* **Exercise prompt**
Go through the listing below and output exactly the line with "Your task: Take", the line with "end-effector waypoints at", and each line between; omit the rest.

* **Extracted information**
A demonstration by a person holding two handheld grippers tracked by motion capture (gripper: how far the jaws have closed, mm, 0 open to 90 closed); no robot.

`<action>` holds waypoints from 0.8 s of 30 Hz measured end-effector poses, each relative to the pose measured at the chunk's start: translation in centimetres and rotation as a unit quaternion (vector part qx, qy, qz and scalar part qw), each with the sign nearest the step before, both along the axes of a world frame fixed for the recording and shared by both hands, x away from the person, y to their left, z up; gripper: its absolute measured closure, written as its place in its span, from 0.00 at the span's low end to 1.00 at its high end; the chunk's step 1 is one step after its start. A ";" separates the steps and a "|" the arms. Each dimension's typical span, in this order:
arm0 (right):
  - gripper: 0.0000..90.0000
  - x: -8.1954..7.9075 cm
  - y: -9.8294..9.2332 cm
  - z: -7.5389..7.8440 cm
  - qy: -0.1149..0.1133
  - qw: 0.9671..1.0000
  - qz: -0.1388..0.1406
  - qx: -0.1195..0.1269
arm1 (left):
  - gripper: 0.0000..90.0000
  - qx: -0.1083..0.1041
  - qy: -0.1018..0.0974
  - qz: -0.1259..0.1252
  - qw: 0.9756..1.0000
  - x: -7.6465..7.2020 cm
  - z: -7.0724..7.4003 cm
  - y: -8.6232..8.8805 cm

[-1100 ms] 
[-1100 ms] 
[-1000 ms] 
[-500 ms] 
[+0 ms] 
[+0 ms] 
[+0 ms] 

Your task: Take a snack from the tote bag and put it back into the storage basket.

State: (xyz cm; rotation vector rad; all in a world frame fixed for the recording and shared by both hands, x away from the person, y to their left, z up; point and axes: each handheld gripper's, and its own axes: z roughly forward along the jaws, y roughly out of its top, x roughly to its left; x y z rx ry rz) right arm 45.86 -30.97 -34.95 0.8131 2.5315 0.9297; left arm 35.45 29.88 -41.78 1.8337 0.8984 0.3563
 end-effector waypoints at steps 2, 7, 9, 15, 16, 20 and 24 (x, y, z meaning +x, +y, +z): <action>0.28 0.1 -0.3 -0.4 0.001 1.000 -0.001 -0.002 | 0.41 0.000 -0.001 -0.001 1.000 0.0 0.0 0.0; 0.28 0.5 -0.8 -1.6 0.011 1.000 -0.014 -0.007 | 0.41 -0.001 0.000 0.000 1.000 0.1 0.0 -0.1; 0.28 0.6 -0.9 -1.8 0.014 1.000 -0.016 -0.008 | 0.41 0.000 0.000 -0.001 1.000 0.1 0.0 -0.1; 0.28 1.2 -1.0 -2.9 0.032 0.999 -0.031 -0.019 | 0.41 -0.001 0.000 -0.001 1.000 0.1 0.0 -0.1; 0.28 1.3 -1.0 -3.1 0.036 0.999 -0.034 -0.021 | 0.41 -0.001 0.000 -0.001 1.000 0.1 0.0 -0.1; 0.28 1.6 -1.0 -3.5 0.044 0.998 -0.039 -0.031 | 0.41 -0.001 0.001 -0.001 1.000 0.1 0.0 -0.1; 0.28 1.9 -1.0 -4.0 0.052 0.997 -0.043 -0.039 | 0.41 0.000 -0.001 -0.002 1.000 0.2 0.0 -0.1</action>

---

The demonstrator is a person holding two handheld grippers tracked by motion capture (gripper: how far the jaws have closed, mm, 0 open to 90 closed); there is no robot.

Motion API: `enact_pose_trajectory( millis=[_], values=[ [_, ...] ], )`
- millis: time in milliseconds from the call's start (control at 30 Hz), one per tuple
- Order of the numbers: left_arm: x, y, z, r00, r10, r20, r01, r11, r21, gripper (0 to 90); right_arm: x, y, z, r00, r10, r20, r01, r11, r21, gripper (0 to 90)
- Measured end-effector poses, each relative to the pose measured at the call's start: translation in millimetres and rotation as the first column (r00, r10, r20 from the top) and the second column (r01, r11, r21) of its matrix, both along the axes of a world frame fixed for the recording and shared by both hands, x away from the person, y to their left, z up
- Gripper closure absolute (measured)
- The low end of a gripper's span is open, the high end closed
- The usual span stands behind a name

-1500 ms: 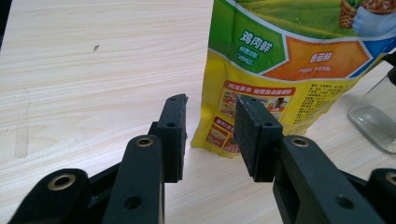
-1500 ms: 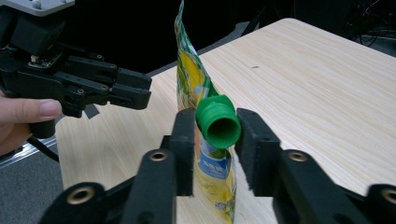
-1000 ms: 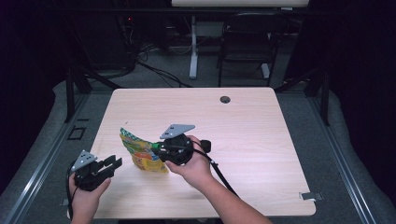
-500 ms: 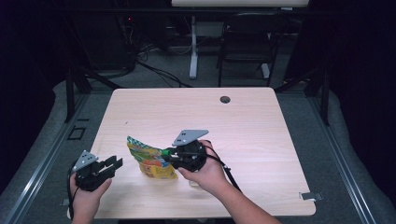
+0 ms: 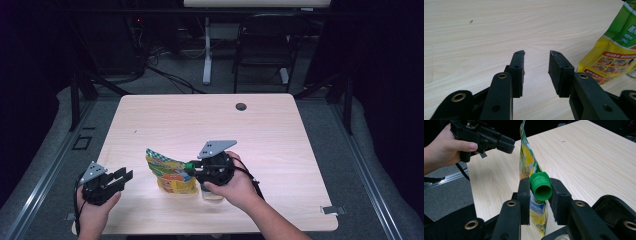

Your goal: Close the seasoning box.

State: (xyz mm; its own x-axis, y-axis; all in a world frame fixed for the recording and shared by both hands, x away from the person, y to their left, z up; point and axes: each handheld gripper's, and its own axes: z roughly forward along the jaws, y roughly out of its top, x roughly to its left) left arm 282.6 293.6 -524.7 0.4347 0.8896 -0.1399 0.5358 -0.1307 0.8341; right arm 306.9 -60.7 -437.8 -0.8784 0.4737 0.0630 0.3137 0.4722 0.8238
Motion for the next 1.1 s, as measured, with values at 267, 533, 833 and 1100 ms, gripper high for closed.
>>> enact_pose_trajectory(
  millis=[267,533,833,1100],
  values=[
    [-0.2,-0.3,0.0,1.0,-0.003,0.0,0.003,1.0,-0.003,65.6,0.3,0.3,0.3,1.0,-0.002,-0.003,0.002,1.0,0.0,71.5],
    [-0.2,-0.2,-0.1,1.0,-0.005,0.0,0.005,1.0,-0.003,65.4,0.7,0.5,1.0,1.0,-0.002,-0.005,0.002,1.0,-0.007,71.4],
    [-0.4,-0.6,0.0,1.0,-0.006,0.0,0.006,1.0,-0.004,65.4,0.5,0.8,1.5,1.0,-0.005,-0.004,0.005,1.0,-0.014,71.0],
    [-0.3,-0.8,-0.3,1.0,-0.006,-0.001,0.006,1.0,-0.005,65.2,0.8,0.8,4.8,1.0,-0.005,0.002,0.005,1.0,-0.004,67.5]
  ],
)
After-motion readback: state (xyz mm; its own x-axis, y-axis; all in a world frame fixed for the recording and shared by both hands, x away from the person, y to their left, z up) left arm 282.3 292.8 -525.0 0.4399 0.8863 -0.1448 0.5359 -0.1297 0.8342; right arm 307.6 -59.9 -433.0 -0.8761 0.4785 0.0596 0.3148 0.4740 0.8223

* **Answer box**
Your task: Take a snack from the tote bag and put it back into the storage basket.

State: (xyz cm; rotation vector rad; all in a world frame fixed for the recording and shared by both hands, x away from the person, y to their left, z up; point and axes: each handheld gripper's, and its own axes: z roughly forward along the jaws, y roughly out of its top, x roughly to its left; x y z rx ry rz) right arm 45.86 -30.97 -34.95 0.8131 2.5315 0.9297; left arm 35.45 29.88 -41.78 1.8337 0.8984 0.3563
 end-effector waypoints at steps 2, 7, 9, 15, 16, 20 and 24 (x, y, z meaning +x, +y, +z): <action>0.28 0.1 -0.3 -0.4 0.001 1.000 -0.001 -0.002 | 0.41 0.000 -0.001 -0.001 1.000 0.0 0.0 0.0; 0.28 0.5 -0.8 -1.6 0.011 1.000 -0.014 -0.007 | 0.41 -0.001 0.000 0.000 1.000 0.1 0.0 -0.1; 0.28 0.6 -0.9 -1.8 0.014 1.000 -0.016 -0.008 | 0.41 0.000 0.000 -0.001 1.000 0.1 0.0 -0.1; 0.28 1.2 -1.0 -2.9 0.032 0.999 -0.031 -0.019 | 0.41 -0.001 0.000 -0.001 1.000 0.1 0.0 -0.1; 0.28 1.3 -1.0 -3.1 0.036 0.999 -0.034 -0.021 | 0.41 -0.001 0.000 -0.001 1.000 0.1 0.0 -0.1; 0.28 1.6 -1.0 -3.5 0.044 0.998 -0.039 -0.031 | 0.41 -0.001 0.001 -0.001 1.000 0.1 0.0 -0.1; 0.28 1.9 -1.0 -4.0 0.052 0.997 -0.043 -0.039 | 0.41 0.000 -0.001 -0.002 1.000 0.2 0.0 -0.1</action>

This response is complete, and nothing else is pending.